In Peierls’ picture, lattice distortion is a secondary effect that arises in response to an electronically driven charge redistribution that would occur regardless of whether or not the ions subsequently shift from their high symmetry positions.
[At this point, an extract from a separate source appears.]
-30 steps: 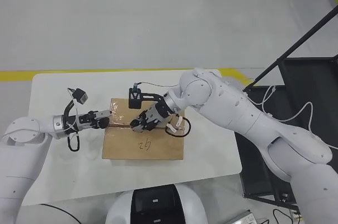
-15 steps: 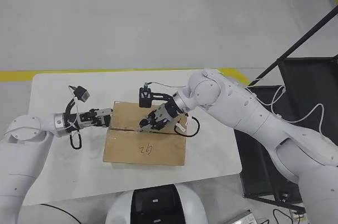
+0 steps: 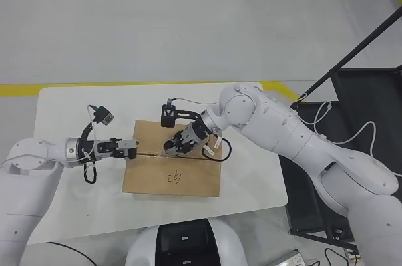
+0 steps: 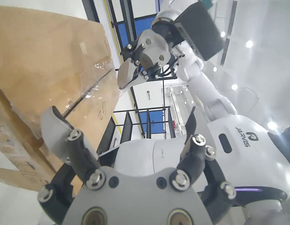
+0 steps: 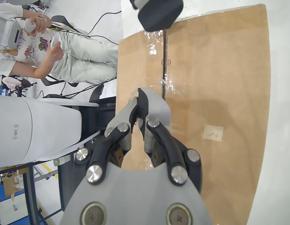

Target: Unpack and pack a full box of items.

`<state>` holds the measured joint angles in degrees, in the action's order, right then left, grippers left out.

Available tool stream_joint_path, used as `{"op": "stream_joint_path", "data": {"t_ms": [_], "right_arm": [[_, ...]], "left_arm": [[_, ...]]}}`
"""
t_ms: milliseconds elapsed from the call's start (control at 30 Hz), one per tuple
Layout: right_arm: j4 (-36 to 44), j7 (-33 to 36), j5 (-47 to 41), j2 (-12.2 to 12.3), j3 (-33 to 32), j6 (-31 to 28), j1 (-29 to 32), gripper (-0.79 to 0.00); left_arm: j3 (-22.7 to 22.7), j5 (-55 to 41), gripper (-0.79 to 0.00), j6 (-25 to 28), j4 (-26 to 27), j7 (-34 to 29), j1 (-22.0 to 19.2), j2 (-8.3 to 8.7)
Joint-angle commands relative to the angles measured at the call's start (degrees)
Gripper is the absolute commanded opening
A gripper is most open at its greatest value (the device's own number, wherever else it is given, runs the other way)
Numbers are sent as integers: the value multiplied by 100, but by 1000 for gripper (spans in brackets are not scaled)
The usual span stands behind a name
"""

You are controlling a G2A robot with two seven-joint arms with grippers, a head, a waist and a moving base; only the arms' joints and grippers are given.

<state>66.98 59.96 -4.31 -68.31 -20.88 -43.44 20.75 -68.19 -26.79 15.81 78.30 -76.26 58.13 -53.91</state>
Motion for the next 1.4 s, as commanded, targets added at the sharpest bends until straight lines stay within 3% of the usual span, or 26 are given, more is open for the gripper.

In real materials, the electronic and ionic instabilities always occur simultaneously.3

## Peierls Transition within Tight-binding Model

• For a 1D equally spaced chain with lattice constant $a$ and hopping integral between adjacent sites $t$ ($t > 0$), tight-binding model gives the band dispersion (red solid in Figure 2)

$\begin{equation*} \varepsilon_1(k) = -t[e^{ika} + e^{-ika}] = -2t \cos(ka) \end{equation*}$

If there is one electron in each cell, the band is half-filled and the Fermi surface locates at $k_F = \frac{\pi}{2a}$.
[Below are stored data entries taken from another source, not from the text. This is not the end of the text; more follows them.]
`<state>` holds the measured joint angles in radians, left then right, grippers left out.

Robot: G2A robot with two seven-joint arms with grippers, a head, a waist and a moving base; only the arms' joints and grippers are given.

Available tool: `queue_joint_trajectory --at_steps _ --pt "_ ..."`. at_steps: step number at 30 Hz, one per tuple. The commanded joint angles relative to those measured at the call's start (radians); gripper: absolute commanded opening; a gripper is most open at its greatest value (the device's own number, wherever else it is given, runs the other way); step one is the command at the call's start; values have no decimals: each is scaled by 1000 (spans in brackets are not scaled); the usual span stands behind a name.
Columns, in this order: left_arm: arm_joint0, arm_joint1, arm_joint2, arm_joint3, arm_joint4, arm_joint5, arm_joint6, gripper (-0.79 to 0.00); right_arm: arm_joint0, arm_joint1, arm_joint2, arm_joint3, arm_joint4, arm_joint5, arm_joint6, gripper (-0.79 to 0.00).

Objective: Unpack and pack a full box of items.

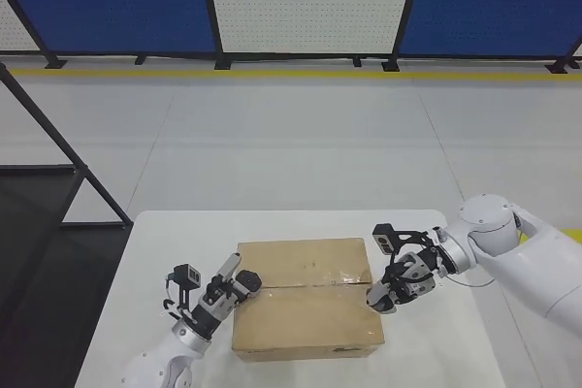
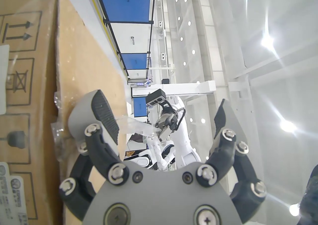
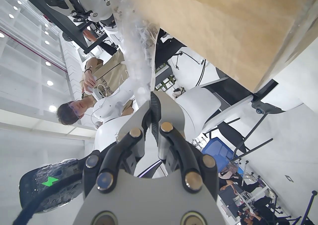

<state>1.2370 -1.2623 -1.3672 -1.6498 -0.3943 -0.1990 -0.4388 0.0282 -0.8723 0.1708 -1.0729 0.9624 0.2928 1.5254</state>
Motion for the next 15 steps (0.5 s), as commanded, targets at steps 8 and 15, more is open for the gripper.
queue_joint_trajectory --at_steps 8,15 --pt "-10 -2 6 18 5 0 8 0 -33 -4 11 -33 78 71 -69 -785" --pt "-8 -2 4 25 1 -2 8 0 -38 -14 -1 -31 183 145 -143 -785"
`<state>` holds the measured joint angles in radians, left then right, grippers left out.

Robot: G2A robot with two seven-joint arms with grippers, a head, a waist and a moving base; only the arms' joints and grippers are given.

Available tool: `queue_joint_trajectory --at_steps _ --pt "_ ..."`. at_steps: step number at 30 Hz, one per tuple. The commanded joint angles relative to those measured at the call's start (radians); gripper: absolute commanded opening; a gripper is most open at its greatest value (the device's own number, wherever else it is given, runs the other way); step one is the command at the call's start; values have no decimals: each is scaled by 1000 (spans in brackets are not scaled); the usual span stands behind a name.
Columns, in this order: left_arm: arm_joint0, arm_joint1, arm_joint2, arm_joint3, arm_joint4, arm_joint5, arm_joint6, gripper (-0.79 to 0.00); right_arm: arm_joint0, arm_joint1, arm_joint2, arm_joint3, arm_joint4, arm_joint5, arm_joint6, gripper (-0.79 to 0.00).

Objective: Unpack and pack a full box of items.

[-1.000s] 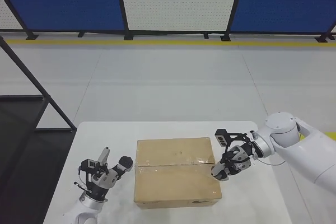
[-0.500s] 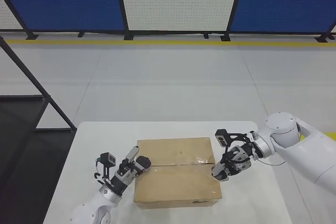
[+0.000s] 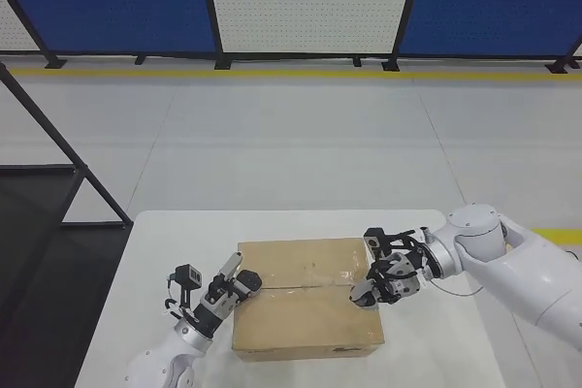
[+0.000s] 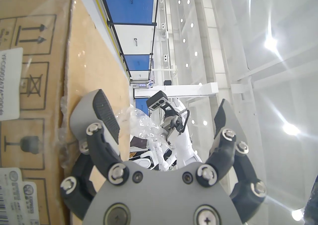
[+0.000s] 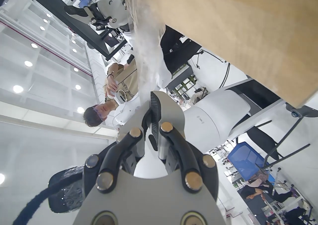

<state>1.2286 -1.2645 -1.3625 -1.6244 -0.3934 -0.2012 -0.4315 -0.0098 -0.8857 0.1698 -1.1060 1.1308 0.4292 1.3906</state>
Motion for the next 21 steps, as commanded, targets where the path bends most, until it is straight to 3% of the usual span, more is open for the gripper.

• After the dimerization, suppose the atoms at the even (odd) number site move to the right (left) by distance $b$, i.e. the distance between neighbouring sites become $a - 2b$ and $a + 2b$, as is shown in Figure 2. The hopping terms $t’$ depends on the distance between neighbouring sites

$\begin{equation*} t'(a \pm 2b) \approx t \pm 2b * \frac{\mathrm{d}t}{\mathrm{d}a} = t \pm b * q_0 = t \mp \Delta \end{equation*}$

The tight-binding model gives

\begin{gathered} \begin{align*} H_2 &= \begin{bmatrix} \begin{array}{c c} 0& (t + \Delta) + (t - \Delta)\cdot e^{-i2ka} \\[6pt] (t + \Delta) + (t - \Delta)\cdot e^{i2ka} & 0 \\ \end{array} \end{bmatrix} \\[12pt] &= \begin{bmatrix} \begin{array}{c c} 0& 2e^{-ika} \left[t \cos(ka) + i\Delta\sin(ka)\right] \\[6pt] 2e^{ika} \left[t \cos(ka) - i\Delta\sin(ka)\right] & 0 \\ \end{array} \end{bmatrix} \end{align*} \\[12pt] \Rightarrow\quad \varepsilon_2(k) = \pm2\sqrt{t^2\cos^2(ka) + \Delta^2\sin^2(ka)} \end{gathered}

There is a band gap $E_g = 4\Delta$ at $k = \pi / 2a$.

• Under the harmonic approximation, the phonon dispersion of 1D atomic chain is given by

$\begin{equation*} \omega = \sqrt{\frac{4K}{M}} | \sin \frac{qa}{2} | \end{equation*}$

where $K$ is the spring contant. The dimerization corresponds the phonon mode at $q=\frac{\pi}{a}$, therefore the energy loss from the lattice distortion is given by

\begin{align*} \Delta E_\ell &= N\cdot \frac{1}{2}M\omega^2_{q=\frac{\pi}{a}} b^2 \\[6pt] &= N \cdot 2Kb^2 \end{align*}

where $N$ is the number of cells.

• The energy gain due to the gap openning is given by

\begin{aligned} \Delta E_e &= \frac{Na}{2\pi}\int_{-\pi/2a}^{\pi/2a} [\varepsilon_2(k) - \varepsilon_1(k)] \, \mathrm{d}k \\[3pt] &= -2t\frac{Na}{2\pi}\int_{-\pi/2a}^{\pi/2a} \left[\sqrt{\cos^2(ka) + \frac{\Delta^2}{t^2}\sin^2(ka)} - \cos(ka)\right] \, \mathrm{d}k \\[3pt] &= -2t\frac{N}{\pi}\int_{0}^{\pi/2} \left[\sqrt{\cos^2(\theta) + \frac{\Delta^2}{t^2}\sin^2(\theta)} - \cos(\theta)\right] \, \mathrm{d}\theta \\[3pt] &= -2t\frac{N}{\pi}\int_{0}^{\pi/2} \left[\sqrt{\cos^2(\theta) + \frac{\Delta^2}{t^2}\sin^2(\theta)} - \cos(\theta)\right] \, \mathrm{d}\theta \\[3pt] &= -2t\frac{N}{\pi} \left[\int_{0}^{\pi/2} \sqrt{1 - (1-\lambda)\sin^2(\theta)} \, \mathrm{d}\theta - 1 \right]\\[3pt] \end{aligned}

where $\lambda = \Delta^2/t^2 = q_0^2 b^2 / t^2$. The integral in the above equation is an elliptic integral $E(1-\lambda)$ 45. For sufficiently small $\lambda$, the elliptic integral can be expanded as 6

$\begin{equation*} E(1-\lambda) = 1 + \lambda[a_1 - \frac{1}{4}\ln(\lambda)] + {\cal O}(\lambda^2),\quad a_1 = 0.463 \end{equation*}$
• The total energy is then given by

\begin{align*} \Delta E_t &= \Delta E_\ell + \Delta E_e \\[3pt] &= N\lambda [\alpha + \beta\ln\lambda] \end{align*}

where

$\begin{equation*} \alpha = \frac{2Kt^2}{q_0^2} - \frac{a_1t}{\pi}, \qquad \beta = \frac{t}{\pi} \end{equation*}$

The minimum erergy can be found from $\displaystyle\frac{\mathrm{d}\Delta E_t}{\mathrm{d}\lambda} = 0$, which gives

\begin{align*} \ln\lambda &= - \frac{\alpha + \beta}{\beta} \\ \Delta E_t &= -N\beta\exp\left(-\frac{ \alpha + \beta }{\beta}\right) \end{align*}

The dimerized chain has lower energy regardless of the values of $\alpha$ and $\beta$, as long as $\beta$ is positive.

## References

1. I actually DO NOT know how to get the expansion.